参加者それぞれが自分に都合のよい解釈をしないように、数値など事実ベースで問題提起するのがよいでしょう。たとえば、自分がいくつかのチェーン店を統括する立場にあり、売り上げ不振の原因が接客にあるという問題提起をする場合には、チェーン店の店長が「うちの接客は悪くない。ほかに原因があるのでは?」というそもそも論を言い出さないように、顧客アンケート結果と売り上げ不振の因果関係がしっかりあるという事実を見せるのです。

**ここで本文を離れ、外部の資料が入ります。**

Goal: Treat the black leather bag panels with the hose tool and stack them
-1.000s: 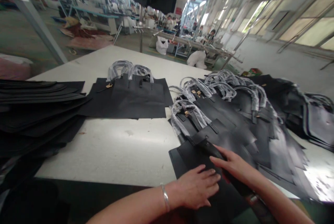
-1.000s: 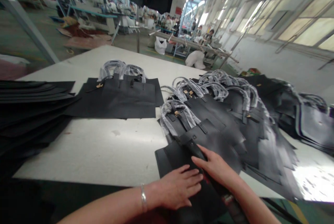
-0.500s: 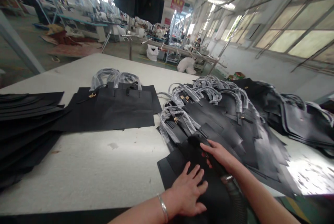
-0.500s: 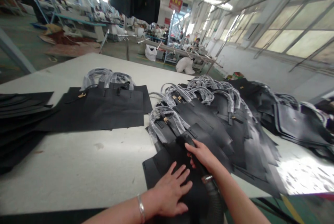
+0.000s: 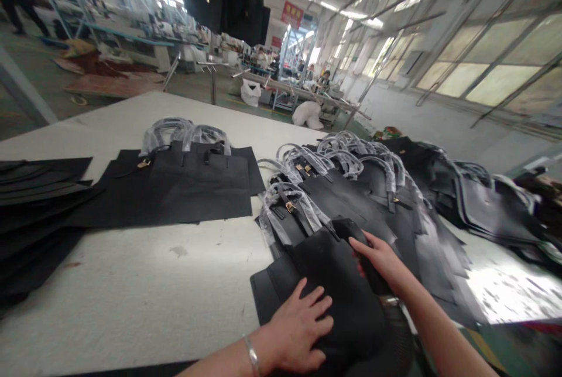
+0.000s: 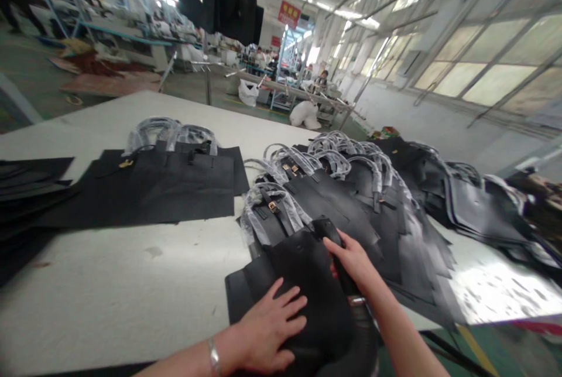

場合によっては会議前に個別にしっかりと問題共有の時間をとってから集まったほうがよいでしょう。会議の場で「そもそも」論を展開されては、ほかの人の時間を無駄にすることになってしまいます。
このギャップを埋めると、「興味・関心」、「理解」という2つのステータスがクリアされます。
「頭ではわかっても、心理的に無理」を変えるには
次はマインド・ギャップです。取り組まなくてはいけないことを頭ではわかっても、心が前向きになっていない状態です。「そういうのは1度もやったことがないから」「前にやったけどだめだった」「うちのスタイルにはあわない」、「自分にはメリットがない」「今より大変になるだけ」、「現実的じゃない」「(自分が主役じゃないので)面白くない」などなど……。こうした参加者の心に渦巻く多くの疑念や懸念を無視せずに向かい合い、応えていくことで「それならやってみたい!」というマインドになるまでギャップを埋めていきます。
ファシリテーターのスキルのひとつとして先ほど「プロデューススキル」をあげましたが、まさにここはプロデューススキルの出番です。主役だけでなく、適切なキラリとひかる脇役を配置し、参加者一人ひとりに見せ場や出番を作り、参加意識を植え付けていくのです。
技術的な部門の人には技術的見地からの見識を披露してもらう、役職についていない現場の人の声をクローズアップして会議で発表してもらう、上位者だけでなく部下や若手の見せ場を作るなどです。
中には反対をしたり不機嫌な態度をとって周囲に圧力をかける「困ったちゃん」もいますが、あえてその人をまとめ役や推進役にすることで、ほかの人の意見を聞かざるをえない役回りにするなどのテクニックがあります。